* TASK BRIEF *
Could you filter the records below and return each line that holds "document"?

'''

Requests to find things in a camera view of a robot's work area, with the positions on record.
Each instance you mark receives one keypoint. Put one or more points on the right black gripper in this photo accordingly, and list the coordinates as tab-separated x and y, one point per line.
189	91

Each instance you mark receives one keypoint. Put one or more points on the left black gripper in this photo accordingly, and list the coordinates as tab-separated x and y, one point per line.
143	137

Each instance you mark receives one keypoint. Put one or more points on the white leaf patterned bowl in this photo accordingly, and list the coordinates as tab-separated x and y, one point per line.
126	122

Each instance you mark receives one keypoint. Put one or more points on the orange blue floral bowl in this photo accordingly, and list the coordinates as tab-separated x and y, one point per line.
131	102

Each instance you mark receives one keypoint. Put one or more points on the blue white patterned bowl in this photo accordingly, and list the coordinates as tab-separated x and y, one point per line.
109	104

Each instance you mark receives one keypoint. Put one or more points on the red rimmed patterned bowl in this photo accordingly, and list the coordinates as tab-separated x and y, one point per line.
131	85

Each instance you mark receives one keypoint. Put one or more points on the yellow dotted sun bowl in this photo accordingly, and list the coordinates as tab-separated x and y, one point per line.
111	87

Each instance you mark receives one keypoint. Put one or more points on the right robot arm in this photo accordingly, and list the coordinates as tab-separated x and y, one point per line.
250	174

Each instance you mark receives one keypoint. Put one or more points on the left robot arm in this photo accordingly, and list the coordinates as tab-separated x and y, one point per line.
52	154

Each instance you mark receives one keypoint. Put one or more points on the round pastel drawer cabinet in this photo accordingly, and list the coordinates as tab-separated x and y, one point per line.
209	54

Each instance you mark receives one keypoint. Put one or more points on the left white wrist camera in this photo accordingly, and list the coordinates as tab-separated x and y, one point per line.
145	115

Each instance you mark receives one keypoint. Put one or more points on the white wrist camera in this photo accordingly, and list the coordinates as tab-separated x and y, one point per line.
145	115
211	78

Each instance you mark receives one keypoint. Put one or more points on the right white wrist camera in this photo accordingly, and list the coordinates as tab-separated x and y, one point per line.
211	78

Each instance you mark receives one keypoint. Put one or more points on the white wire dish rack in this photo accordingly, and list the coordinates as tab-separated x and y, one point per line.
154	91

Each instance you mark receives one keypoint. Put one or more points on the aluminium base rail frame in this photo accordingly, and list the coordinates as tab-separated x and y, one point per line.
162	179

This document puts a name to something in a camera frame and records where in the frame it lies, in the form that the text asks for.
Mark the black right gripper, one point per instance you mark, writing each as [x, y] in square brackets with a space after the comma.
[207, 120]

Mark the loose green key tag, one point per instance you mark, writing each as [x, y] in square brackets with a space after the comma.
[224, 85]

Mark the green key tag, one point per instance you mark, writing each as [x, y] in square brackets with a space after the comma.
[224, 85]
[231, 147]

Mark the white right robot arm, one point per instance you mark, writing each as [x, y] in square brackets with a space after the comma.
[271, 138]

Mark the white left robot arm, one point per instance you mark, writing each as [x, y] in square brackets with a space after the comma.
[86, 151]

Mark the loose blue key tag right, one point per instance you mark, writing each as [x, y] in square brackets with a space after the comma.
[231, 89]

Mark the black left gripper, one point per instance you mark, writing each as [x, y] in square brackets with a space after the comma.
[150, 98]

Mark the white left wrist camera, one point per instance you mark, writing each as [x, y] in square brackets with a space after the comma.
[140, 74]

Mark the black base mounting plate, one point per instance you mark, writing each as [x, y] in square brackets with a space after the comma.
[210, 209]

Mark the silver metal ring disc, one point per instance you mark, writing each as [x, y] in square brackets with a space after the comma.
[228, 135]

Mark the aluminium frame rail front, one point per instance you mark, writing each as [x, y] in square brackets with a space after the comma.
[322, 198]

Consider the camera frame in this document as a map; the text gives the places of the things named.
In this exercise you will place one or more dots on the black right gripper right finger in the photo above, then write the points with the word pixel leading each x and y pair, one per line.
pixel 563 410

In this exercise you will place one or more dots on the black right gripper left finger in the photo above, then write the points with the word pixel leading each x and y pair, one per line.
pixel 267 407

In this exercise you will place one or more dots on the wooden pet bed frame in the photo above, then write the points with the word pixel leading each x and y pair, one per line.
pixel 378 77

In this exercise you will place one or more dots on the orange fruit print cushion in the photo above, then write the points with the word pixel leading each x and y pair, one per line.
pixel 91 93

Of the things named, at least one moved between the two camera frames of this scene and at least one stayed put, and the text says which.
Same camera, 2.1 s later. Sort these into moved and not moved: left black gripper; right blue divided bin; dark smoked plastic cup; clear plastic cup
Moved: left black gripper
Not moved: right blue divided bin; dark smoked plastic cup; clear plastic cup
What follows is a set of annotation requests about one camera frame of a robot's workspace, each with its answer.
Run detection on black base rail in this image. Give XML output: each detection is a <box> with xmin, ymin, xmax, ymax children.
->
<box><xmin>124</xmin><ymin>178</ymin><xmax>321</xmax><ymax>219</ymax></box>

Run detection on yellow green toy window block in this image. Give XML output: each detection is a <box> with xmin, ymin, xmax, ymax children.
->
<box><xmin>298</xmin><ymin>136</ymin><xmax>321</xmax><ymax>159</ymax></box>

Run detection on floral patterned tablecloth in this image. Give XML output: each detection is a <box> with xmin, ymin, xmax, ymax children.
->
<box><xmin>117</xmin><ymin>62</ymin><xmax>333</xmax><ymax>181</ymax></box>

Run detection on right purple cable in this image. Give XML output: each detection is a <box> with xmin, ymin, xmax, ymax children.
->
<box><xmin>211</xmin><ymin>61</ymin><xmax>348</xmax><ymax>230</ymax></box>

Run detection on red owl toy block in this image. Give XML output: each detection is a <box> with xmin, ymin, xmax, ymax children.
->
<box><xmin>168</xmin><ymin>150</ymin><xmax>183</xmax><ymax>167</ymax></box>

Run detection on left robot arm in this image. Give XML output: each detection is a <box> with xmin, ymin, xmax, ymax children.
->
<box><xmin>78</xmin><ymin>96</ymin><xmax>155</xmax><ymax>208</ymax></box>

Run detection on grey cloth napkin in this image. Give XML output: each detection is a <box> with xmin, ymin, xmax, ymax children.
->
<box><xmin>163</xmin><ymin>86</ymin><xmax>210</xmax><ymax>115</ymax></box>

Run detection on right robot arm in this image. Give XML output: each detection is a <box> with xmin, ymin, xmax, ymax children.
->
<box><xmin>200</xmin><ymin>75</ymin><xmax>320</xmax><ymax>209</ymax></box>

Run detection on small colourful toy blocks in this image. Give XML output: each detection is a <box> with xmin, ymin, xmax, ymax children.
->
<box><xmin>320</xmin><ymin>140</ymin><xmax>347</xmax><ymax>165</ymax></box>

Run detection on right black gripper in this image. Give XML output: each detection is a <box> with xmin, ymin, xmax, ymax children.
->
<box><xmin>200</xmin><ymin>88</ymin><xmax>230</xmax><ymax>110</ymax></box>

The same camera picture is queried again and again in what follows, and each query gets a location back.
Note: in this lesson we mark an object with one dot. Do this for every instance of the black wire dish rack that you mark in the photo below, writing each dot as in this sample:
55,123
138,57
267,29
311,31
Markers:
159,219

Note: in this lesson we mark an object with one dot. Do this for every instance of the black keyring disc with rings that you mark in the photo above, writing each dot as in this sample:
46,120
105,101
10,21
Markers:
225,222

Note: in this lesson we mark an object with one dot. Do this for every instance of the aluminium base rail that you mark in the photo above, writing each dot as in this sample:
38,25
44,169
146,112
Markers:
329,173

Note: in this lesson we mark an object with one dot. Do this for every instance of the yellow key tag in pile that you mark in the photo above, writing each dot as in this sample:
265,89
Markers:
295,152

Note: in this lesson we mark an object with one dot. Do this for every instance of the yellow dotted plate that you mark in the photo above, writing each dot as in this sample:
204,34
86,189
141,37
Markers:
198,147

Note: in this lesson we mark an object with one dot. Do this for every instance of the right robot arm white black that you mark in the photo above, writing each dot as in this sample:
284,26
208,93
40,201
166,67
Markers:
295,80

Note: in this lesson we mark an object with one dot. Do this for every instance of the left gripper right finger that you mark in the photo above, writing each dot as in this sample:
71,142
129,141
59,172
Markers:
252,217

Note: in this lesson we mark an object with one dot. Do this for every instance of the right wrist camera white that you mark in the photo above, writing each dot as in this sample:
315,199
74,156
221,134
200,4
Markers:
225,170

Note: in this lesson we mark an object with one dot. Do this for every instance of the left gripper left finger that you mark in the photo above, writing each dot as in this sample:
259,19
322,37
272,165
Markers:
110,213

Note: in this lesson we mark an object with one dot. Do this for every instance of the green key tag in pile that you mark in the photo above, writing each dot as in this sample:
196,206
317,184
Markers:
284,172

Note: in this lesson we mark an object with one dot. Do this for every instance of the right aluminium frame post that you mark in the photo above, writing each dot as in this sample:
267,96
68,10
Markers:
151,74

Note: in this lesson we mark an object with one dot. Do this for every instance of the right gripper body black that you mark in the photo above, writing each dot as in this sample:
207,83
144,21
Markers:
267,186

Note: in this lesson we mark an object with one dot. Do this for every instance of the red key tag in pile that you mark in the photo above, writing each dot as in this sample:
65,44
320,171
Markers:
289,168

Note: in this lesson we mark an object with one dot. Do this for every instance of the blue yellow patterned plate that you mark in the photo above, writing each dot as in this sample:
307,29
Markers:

'''

* EXERCISE RESPONSE *
This document puts a name to something in a camera frame and records where in the frame it lies, in the form that the text asks for.
Consider the camera frame in this document as a map; the text gives the places of the things named.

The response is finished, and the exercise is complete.